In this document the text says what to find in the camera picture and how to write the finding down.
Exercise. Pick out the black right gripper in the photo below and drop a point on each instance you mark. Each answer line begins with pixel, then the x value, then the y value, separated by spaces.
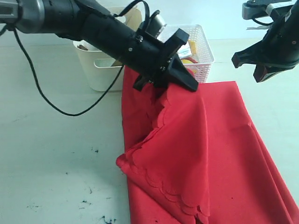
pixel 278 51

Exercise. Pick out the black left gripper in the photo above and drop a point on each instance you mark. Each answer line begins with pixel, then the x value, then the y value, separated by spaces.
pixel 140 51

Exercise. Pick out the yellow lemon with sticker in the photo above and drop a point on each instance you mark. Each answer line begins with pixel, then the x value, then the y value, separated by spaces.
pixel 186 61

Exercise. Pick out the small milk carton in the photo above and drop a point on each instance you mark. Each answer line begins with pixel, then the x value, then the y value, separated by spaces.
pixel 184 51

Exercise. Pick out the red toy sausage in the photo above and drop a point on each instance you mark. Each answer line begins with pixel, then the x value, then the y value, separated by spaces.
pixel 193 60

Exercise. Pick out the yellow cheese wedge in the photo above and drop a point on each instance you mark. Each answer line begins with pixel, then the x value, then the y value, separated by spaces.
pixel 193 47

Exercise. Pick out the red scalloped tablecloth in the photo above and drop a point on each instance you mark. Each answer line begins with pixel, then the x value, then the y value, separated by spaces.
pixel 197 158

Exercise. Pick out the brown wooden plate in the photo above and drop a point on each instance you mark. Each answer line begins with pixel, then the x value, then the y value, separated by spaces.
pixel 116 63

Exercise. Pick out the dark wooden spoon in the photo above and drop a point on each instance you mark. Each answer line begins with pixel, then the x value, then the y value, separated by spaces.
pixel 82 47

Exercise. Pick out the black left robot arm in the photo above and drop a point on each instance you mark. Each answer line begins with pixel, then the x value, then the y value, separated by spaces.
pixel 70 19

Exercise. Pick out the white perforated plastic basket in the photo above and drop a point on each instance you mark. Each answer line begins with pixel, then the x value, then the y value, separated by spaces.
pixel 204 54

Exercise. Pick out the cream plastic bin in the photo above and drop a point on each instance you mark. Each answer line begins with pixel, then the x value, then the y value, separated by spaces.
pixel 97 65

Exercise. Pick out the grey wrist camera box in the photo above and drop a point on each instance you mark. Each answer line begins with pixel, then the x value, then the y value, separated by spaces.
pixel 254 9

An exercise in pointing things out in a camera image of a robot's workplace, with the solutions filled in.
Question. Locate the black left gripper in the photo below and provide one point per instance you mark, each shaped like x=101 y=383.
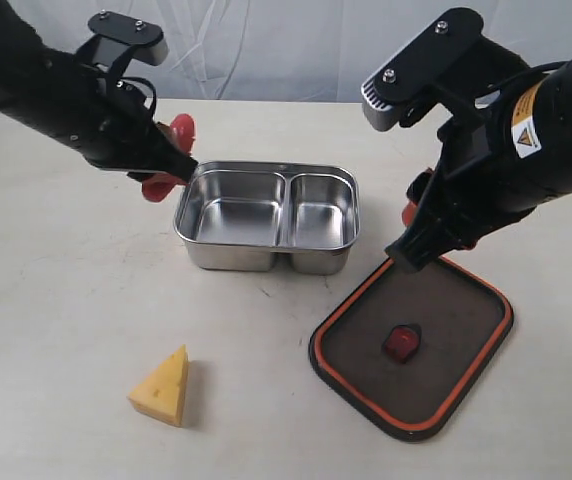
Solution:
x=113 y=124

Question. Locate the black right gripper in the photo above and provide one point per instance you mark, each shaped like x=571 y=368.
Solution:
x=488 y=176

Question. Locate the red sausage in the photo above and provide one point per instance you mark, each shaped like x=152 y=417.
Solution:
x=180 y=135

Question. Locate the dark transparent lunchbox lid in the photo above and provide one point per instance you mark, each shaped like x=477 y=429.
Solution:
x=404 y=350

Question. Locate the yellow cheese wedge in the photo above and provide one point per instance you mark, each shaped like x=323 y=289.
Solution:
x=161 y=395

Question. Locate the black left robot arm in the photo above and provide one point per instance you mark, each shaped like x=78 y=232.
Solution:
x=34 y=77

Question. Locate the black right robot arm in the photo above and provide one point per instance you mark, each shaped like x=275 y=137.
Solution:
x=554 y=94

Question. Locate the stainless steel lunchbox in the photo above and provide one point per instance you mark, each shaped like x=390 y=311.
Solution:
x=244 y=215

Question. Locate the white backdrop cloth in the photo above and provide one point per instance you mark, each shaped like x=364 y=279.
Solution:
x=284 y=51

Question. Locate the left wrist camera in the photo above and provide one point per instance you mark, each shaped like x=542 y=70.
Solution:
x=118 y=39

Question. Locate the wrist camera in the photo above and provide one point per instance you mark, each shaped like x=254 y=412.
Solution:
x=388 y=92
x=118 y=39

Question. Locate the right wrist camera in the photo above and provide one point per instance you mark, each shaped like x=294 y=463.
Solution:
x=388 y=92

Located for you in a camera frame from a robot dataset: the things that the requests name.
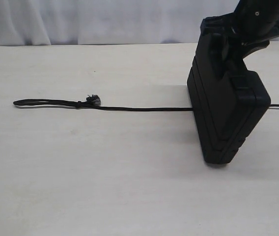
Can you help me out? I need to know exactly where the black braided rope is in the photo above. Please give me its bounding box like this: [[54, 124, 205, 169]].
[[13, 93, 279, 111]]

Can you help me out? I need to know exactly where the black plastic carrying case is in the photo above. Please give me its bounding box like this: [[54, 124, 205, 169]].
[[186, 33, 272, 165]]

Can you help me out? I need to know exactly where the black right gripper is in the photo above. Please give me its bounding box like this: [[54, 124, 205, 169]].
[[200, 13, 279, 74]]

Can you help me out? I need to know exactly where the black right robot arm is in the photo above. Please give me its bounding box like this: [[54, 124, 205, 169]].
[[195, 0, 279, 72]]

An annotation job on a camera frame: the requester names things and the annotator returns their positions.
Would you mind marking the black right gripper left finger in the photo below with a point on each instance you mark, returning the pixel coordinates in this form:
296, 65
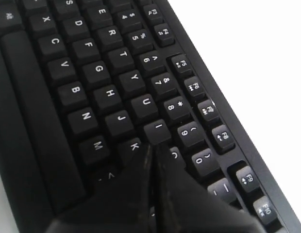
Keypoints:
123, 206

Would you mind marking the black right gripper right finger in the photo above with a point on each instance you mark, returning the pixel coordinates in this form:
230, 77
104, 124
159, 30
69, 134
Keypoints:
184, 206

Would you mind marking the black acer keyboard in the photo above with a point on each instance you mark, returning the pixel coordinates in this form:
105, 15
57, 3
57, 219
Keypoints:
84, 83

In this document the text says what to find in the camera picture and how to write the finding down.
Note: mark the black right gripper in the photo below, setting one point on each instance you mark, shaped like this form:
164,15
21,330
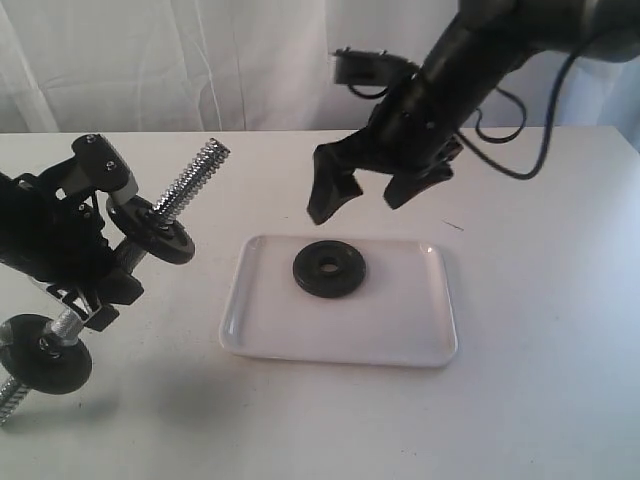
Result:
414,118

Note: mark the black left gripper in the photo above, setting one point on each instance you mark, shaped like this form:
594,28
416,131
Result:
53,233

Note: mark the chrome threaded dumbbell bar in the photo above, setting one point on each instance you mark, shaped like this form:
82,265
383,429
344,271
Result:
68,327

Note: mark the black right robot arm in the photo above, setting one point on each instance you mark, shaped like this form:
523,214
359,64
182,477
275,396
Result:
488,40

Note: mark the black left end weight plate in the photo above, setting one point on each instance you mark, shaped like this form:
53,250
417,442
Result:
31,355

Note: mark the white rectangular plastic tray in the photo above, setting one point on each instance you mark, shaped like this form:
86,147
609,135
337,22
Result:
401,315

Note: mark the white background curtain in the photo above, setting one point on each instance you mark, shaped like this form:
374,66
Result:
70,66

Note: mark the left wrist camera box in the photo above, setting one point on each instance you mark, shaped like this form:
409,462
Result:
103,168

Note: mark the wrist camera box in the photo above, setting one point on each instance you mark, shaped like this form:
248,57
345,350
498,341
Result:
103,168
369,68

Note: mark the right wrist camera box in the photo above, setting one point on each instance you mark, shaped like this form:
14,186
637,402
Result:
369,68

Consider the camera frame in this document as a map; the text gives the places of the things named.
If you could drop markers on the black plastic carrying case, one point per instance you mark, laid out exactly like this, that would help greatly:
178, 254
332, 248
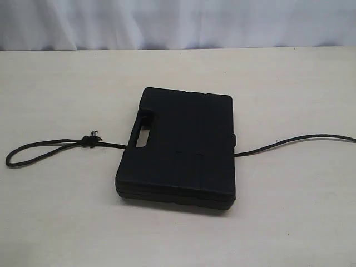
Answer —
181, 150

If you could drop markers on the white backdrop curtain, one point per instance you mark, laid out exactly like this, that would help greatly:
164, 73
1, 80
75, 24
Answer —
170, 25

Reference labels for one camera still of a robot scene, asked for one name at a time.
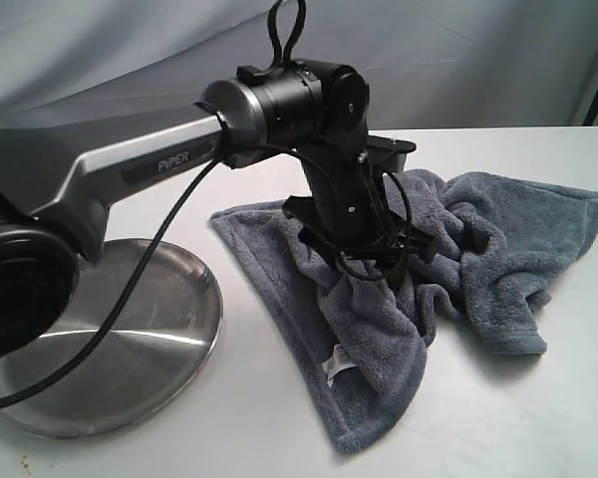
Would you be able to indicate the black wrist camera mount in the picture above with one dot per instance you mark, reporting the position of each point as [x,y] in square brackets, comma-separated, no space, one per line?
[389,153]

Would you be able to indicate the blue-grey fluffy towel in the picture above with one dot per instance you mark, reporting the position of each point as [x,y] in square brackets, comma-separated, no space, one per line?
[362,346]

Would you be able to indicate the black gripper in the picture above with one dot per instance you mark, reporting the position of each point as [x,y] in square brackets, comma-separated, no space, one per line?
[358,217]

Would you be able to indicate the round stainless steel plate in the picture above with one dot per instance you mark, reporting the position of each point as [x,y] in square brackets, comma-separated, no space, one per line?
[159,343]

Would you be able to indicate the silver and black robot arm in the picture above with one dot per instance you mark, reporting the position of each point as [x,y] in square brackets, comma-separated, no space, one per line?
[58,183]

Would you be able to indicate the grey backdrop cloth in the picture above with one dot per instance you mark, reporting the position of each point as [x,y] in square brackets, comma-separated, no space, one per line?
- - -
> [THE TASK]: Every line from the data above that contains "mind" must appear in the answer.

> [RESPONSE TO THE EXERCISE]:
Would you mind marking the black right gripper left finger in the photo below with a point on each instance you mark, returning the pixel coordinates in this form:
Would you mind marking the black right gripper right finger in the photo above with a point on each instance you mark, returning the pixel coordinates in this form:
Would you mind marking the black acer keyboard in the photo above with a point on each instance you mark, returning the pixel coordinates in this form:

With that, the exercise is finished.